▸ **WHAT THIS TASK INVOLVES**
Give back exactly the lines of the material below, starting with the line with "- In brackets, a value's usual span" and going on through the line with "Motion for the".

-- COLLECTED MATERIAL follows --

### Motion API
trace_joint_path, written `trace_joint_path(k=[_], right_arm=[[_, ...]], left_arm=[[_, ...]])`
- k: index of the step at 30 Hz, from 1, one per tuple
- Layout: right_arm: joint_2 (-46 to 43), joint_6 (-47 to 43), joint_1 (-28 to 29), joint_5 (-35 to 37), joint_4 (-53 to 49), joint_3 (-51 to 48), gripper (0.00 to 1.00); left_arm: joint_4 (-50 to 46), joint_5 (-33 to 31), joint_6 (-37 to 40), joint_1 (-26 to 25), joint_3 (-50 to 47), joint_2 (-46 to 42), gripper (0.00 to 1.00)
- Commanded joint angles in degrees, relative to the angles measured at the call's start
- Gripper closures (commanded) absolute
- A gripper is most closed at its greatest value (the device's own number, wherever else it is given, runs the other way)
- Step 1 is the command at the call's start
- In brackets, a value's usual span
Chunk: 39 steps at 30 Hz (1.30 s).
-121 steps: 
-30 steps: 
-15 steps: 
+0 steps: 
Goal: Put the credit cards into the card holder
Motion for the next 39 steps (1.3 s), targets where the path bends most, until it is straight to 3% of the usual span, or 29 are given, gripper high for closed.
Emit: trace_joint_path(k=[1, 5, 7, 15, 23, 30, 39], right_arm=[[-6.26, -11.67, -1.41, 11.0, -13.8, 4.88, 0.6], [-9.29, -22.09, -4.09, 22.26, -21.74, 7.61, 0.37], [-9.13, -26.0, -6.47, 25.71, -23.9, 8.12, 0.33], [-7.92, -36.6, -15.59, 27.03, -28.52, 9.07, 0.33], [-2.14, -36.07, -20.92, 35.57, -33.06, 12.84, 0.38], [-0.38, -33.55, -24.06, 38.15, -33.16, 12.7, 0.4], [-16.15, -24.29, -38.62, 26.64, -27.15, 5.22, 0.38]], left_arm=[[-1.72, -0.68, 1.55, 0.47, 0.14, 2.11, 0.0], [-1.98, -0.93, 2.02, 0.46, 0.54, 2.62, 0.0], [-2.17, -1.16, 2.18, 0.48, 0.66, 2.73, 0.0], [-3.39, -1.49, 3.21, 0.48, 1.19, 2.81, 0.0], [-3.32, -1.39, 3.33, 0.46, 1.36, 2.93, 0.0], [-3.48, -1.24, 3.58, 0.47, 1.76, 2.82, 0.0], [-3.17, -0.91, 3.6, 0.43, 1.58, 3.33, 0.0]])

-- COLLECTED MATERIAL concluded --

▸ **ANSWER SECTION**
- In brackets, a value's usual span
Chunk: 39 steps at 30 Hz (1.30 s).
-121 steps: 
-30 steps: 
-15 steps: 
+0 steps: 
Goal: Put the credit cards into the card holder
Motion for the next 39 steps (1.3 s), targets where the path bends most, until it is straight to 3% of the usual span, or 29 are given, gripper high for closed.

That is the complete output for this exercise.